Instructions to follow =>
Every line of the material below that holds the string "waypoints" should be copied.

Material provided =>
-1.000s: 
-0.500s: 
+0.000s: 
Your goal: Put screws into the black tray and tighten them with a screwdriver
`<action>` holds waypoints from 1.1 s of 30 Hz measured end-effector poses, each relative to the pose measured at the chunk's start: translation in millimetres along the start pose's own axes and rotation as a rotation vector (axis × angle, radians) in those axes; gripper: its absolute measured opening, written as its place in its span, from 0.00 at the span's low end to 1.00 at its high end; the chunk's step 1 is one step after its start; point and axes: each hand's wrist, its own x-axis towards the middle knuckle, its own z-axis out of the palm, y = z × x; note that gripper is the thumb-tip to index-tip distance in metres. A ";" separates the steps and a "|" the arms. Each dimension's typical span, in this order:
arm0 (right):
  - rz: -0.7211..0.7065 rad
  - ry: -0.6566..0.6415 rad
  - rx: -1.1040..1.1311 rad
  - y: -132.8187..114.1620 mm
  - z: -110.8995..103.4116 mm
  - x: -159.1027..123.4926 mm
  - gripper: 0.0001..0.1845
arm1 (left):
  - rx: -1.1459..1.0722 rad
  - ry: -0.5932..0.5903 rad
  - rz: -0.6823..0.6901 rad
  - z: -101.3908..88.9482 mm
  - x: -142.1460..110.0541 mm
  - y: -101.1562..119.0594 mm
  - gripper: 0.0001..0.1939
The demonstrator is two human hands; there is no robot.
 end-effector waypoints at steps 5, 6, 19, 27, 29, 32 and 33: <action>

Output =>
`<action>` holds waypoints from 1.1 s of 30 Hz measured end-effector poses, each relative to the pose measured at the chunk's start: translation in millimetres along the start pose's own axes and rotation as a rotation vector (axis × angle, radians) in those axes; gripper: its absolute measured opening, written as its place in its span, from 0.00 at the span's low end to 1.00 at its high end; the chunk's step 1 is one step after its start; point and axes: each hand's wrist, its own x-axis towards the middle knuckle, its own z-axis out of the palm, y = z × x; note that gripper is the thumb-tip to index-tip distance in metres. A ";" separates the steps and a "|" the arms. Each dimension's typical span, in this order:
 end-effector waypoints at steps 5, 6, 19, 27, 29, 32 and 33: <action>

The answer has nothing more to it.